▶ [Problem] When a line in the records contains the string "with", copy that line.

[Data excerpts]
+ + +

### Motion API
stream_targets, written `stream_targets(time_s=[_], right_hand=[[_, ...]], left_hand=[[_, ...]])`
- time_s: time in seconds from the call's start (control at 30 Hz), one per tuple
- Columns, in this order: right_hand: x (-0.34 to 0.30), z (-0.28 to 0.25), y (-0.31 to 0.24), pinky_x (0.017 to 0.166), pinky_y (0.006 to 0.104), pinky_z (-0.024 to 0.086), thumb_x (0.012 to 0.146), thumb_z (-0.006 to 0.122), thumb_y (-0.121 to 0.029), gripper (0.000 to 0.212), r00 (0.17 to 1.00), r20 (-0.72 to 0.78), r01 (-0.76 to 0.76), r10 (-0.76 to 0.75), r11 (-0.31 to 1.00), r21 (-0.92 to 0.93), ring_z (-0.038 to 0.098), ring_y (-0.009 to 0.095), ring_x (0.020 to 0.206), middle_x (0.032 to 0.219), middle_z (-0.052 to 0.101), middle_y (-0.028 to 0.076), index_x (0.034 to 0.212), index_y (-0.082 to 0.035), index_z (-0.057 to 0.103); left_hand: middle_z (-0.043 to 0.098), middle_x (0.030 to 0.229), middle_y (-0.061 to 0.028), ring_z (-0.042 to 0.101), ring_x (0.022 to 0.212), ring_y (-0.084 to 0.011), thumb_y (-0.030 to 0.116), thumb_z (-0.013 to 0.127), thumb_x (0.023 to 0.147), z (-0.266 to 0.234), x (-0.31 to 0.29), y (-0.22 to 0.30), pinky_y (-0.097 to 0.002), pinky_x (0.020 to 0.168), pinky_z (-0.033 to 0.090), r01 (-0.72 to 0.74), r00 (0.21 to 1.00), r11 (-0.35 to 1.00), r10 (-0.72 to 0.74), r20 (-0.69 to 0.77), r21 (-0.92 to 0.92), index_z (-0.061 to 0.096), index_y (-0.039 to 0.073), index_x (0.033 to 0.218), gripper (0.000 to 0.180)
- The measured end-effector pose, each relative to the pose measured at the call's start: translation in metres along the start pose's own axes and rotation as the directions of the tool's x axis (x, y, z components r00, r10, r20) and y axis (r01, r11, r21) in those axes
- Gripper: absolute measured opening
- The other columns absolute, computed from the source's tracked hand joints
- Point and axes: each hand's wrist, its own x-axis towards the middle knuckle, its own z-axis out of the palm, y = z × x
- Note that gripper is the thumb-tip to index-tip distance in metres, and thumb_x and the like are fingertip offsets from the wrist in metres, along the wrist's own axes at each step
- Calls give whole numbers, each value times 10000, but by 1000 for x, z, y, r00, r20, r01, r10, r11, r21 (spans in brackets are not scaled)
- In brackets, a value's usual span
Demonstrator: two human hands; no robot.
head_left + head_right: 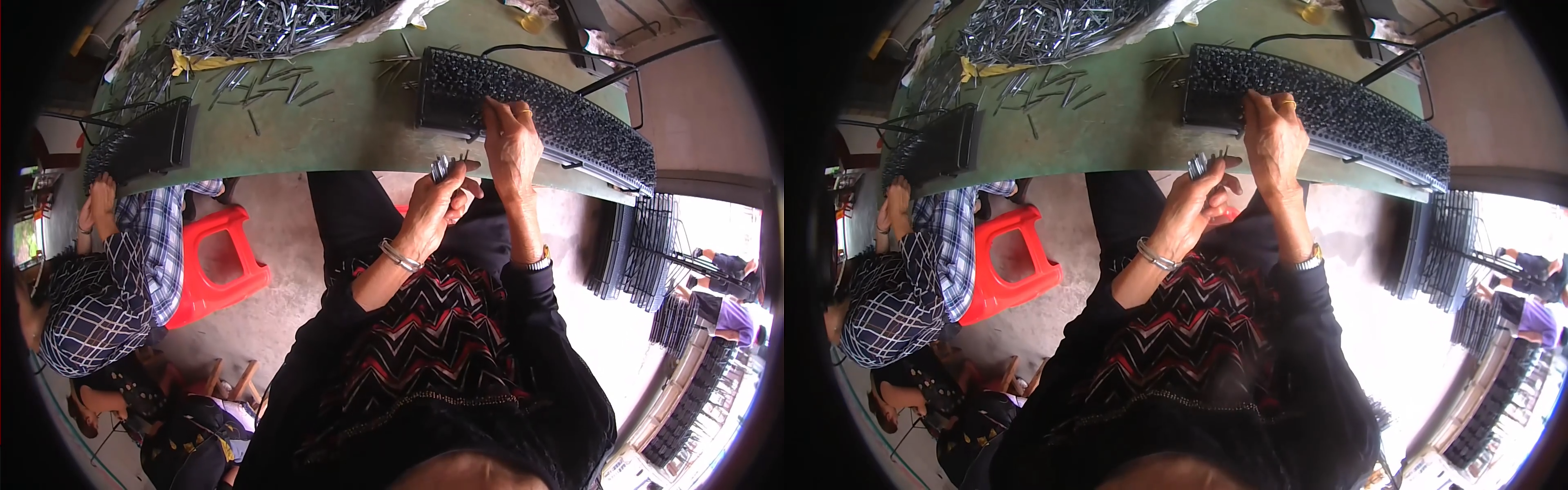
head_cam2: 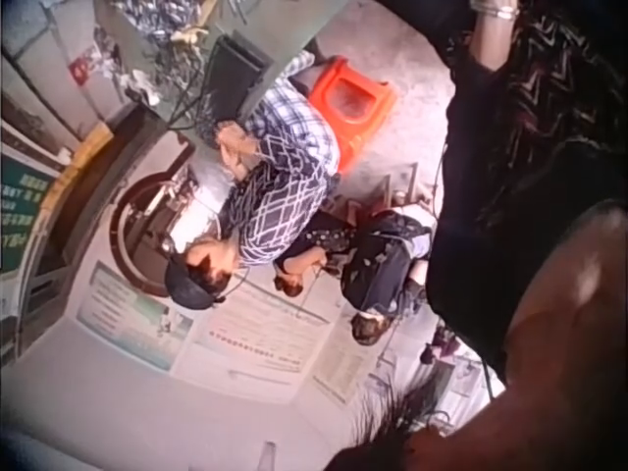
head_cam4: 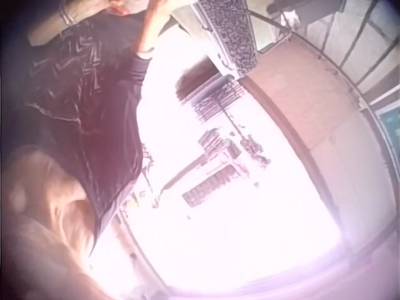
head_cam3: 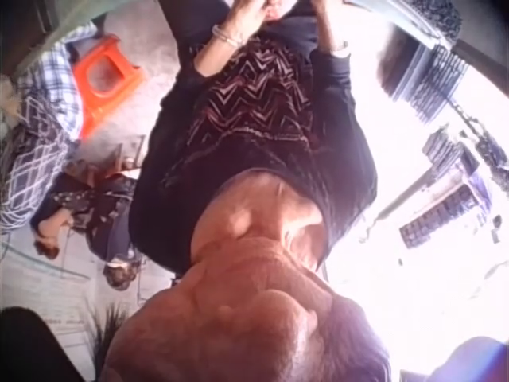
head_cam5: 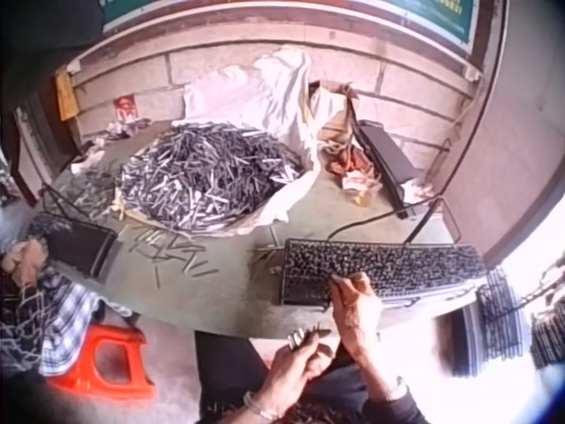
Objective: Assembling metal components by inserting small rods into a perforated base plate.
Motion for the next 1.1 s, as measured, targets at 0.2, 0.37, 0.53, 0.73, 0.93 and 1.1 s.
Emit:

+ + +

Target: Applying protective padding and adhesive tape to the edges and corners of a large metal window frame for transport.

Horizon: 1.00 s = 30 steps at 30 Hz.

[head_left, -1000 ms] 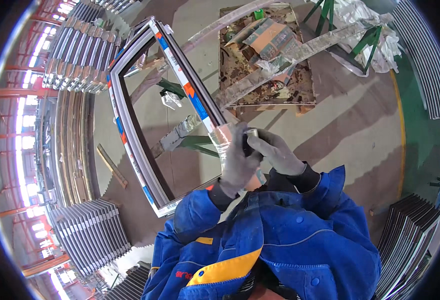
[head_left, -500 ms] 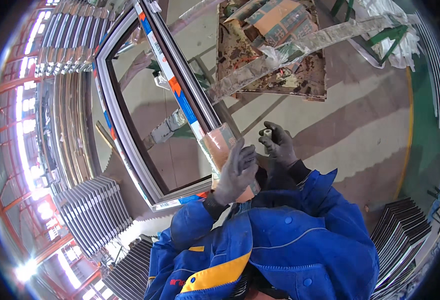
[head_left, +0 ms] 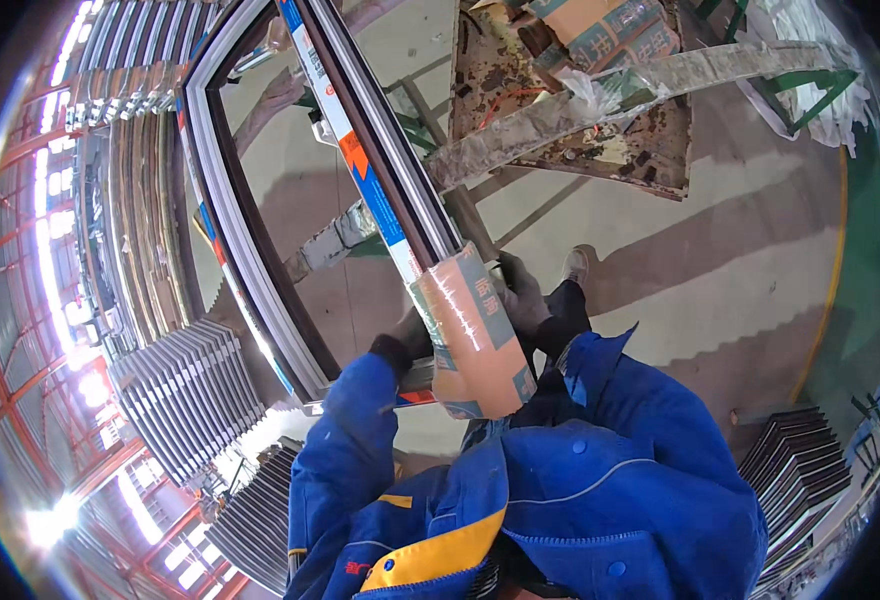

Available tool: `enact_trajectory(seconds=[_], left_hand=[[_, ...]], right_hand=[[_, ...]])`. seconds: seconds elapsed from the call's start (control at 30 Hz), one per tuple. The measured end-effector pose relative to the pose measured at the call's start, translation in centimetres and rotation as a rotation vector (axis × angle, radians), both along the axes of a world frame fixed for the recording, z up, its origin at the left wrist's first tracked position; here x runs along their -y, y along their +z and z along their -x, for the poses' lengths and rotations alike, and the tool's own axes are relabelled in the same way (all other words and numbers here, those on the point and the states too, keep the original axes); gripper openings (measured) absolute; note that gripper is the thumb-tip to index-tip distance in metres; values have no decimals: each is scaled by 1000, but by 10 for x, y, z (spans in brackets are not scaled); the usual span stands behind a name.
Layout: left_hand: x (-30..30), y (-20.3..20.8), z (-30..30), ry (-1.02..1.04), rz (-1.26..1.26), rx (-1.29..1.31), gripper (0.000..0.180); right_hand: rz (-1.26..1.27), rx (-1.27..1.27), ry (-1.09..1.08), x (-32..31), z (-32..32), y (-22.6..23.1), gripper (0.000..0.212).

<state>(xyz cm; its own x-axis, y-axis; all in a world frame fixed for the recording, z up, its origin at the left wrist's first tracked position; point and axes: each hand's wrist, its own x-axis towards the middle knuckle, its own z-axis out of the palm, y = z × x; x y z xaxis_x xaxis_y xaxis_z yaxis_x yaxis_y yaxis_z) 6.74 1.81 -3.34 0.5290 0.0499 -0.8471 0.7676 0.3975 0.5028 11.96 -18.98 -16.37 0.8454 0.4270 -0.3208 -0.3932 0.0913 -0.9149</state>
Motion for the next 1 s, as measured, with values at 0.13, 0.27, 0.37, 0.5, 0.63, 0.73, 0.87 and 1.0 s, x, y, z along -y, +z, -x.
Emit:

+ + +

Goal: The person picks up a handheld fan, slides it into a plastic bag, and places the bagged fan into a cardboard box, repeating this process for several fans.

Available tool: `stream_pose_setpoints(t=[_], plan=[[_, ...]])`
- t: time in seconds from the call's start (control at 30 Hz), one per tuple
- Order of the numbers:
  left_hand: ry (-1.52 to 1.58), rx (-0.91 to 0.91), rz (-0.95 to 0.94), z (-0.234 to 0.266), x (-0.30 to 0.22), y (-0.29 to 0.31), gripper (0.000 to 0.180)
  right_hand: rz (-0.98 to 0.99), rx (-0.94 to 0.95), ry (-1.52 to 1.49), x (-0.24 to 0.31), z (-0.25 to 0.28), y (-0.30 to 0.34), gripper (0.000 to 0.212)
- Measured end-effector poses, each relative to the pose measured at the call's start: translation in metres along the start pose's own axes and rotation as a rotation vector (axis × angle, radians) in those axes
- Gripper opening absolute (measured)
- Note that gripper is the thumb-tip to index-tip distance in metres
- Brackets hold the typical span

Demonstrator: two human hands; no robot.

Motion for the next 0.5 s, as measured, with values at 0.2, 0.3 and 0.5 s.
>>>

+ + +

▶ [Result]
Motion for the next 1 s, as measured, with values at 0.13, 0.27, 0.37, 0.5, 0.63, 0.73, 0.87 and 1.0 s, x, y, z along -y, +z, -x.
Motion for the next 0.5 s, as measured, with values at 0.2, 0.3 and 0.5 s.

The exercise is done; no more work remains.